### EXERCISE DETAILS
Copy the listing out in full. Keep every word as it is.

### GIVEN MATERIAL
__________

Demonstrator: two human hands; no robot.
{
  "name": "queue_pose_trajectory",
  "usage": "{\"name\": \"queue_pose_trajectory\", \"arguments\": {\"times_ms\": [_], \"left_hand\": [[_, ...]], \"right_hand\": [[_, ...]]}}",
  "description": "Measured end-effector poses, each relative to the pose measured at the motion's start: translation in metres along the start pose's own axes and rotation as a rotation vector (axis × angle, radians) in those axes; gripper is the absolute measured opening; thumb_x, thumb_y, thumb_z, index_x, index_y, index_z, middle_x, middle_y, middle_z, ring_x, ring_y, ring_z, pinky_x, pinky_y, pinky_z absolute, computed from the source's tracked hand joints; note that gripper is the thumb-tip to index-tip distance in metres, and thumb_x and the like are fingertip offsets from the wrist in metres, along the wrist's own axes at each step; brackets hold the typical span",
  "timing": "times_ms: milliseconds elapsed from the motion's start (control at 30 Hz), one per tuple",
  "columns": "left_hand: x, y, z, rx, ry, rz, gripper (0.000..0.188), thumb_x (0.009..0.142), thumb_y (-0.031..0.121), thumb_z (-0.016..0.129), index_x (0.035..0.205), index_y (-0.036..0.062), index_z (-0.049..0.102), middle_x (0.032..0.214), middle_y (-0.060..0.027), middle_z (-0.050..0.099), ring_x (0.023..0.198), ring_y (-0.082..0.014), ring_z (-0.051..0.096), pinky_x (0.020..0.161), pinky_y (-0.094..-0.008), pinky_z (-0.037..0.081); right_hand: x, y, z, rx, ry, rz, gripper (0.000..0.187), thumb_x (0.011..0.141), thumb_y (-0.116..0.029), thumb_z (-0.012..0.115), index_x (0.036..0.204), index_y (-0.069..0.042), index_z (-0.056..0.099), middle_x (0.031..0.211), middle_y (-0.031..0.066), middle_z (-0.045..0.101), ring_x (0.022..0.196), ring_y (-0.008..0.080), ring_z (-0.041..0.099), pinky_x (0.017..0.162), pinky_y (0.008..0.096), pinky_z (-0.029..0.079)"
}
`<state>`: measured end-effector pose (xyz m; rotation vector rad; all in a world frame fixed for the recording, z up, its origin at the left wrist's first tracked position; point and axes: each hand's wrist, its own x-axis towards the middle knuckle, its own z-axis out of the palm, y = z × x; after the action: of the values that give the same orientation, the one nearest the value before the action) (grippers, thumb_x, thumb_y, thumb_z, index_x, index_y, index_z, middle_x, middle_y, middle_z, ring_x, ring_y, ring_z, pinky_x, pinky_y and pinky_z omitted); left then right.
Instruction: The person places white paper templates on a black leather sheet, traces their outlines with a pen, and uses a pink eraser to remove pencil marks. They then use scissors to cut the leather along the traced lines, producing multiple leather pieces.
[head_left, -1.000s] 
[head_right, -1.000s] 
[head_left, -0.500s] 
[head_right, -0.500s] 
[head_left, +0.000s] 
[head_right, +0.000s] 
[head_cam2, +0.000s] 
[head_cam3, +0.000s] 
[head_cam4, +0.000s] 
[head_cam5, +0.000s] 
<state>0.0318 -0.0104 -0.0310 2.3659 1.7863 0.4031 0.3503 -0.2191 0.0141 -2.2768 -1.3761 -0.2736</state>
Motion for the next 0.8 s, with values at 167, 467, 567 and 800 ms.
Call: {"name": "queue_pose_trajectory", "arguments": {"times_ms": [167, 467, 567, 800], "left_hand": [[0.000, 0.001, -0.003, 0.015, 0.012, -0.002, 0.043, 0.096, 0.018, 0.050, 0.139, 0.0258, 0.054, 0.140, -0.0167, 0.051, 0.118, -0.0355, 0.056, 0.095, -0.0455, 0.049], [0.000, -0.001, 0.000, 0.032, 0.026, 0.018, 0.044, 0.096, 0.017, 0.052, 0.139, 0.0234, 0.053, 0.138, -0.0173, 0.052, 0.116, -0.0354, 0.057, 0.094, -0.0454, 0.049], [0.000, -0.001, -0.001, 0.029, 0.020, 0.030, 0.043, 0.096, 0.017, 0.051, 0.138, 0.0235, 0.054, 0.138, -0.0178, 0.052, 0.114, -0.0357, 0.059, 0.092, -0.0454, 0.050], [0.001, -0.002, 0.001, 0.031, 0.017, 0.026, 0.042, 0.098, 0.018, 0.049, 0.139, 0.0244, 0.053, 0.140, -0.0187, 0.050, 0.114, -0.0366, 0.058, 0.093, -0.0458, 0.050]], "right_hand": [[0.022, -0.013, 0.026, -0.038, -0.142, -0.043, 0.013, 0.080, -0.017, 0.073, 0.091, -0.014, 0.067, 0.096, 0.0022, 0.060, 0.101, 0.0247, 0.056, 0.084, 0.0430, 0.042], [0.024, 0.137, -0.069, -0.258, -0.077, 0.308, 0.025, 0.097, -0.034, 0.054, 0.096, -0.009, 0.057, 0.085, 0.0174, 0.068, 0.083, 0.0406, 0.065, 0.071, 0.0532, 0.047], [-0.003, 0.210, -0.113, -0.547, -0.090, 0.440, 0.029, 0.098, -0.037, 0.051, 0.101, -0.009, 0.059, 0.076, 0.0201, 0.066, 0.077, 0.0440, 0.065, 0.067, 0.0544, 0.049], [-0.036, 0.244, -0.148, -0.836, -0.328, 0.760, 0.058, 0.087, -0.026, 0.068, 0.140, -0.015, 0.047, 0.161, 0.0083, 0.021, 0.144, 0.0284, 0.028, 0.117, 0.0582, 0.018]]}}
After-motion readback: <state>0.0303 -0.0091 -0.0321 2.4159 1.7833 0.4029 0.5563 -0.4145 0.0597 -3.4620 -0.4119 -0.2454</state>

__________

### ANSWER
Demonstrator: two human hands; no robot.
{
  "name": "queue_pose_trajectory",
  "usage": "{\"name\": \"queue_pose_trajectory\", \"arguments\": {\"times_ms\": [_], \"left_hand\": [[_, ...]], \"right_hand\": [[_, ...]]}}",
  "description": "Measured end-effector poses, each relative to the pose measured at the motion's start: translation in metres along the start pose's own axes and rotation as a rotation vector (axis × angle, radians) in those axes; gripper is the absolute measured opening; thumb_x, thumb_y, thumb_z, index_x, index_y, index_z, middle_x, middle_y, middle_z, ring_x, ring_y, ring_z, pinky_x, pinky_y, pinky_z absolute, computed from the source's tracked hand joints; note that gripper is the thumb-tip to index-tip distance in metres, and thumb_x and the like are fingertip offsets from the wrist in metres, along the wrist's own axes at each step; brackets hold the typical span",
  "timing": "times_ms: milliseconds elapsed from the motion's start (control at 30 Hz), one per tuple",
  "columns": "left_hand: x, y, z, rx, ry, rz, gripper (0.000..0.188), thumb_x (0.009..0.142), thumb_y (-0.031..0.121), thumb_z (-0.016..0.129), index_x (0.035..0.205), index_y (-0.036..0.062), index_z (-0.049..0.102), middle_x (0.032..0.214), middle_y (-0.060..0.027), middle_z (-0.050..0.099), ring_x (0.023..0.198), ring_y (-0.082..0.014), ring_z (-0.051..0.096), pinky_x (0.020..0.161), pinky_y (-0.094..-0.008), pinky_z (-0.037..0.081); right_hand: x, y, z, rx, ry, rz, gripper (0.000..0.187), thumb_x (0.011..0.141), thumb_y (-0.116..0.029), thumb_z (-0.012..0.115), index_x (0.036..0.204), index_y (-0.069..0.042), index_z (-0.056..0.099), middle_x (0.031..0.211), middle_y (-0.031..0.066), middle_z (-0.045..0.101), ring_x (0.022..0.196), ring_y (-0.008..0.080), ring_z (-0.041..0.099), pinky_x (0.017..0.162), pinky_y (0.008..0.096), pinky_z (-0.029..0.079)"
}
`<state>`: measured end-effector pose (xyz m; rotation vector rad; all in a world frame fixed for the recording, z up, its origin at the left wrist's first tracked position; point and axes: each hand's wrist, its own x-axis towards the middle knuckle, its own z-axis out of the palm, y = z × x; after the action: of the values that give the same orientation, the one nearest the value before the action) (grippers, thumb_x, thumb_y, thumb_z, index_x, index_y, index_z, middle_x, middle_y, middle_z, ring_x, ring_y, ring_z, pinky_x, pinky_y and pinky_z omitted); left then right.
Instruction: The person places white paper templates on a black leather sheet, traces their outlines with a pen, and uses a pink eraser to remove pencil marks. They then use scissors to cut the leather along the traced lines, producing multiple leather pieces.
[head_left, -1.000s] 
[head_right, -1.000s] 
[head_left, -0.500s] 
[head_right, -0.500s] 
[head_left, +0.000s] 
[head_right, +0.000s] 
[head_cam2, +0.000s] 
[head_cam3, +0.000s] 
[head_cam4, +0.000s] 
[head_cam5, +0.000s] 
<state>0.0318 -0.0104 -0.0310 2.3659 1.7863 0.4031 0.3503 -0.2191 0.0141 -2.2768 -1.3761 -0.2736</state>
Motion for the next 0.8 s, with values at 167, 467, 567 and 800 ms.
Call: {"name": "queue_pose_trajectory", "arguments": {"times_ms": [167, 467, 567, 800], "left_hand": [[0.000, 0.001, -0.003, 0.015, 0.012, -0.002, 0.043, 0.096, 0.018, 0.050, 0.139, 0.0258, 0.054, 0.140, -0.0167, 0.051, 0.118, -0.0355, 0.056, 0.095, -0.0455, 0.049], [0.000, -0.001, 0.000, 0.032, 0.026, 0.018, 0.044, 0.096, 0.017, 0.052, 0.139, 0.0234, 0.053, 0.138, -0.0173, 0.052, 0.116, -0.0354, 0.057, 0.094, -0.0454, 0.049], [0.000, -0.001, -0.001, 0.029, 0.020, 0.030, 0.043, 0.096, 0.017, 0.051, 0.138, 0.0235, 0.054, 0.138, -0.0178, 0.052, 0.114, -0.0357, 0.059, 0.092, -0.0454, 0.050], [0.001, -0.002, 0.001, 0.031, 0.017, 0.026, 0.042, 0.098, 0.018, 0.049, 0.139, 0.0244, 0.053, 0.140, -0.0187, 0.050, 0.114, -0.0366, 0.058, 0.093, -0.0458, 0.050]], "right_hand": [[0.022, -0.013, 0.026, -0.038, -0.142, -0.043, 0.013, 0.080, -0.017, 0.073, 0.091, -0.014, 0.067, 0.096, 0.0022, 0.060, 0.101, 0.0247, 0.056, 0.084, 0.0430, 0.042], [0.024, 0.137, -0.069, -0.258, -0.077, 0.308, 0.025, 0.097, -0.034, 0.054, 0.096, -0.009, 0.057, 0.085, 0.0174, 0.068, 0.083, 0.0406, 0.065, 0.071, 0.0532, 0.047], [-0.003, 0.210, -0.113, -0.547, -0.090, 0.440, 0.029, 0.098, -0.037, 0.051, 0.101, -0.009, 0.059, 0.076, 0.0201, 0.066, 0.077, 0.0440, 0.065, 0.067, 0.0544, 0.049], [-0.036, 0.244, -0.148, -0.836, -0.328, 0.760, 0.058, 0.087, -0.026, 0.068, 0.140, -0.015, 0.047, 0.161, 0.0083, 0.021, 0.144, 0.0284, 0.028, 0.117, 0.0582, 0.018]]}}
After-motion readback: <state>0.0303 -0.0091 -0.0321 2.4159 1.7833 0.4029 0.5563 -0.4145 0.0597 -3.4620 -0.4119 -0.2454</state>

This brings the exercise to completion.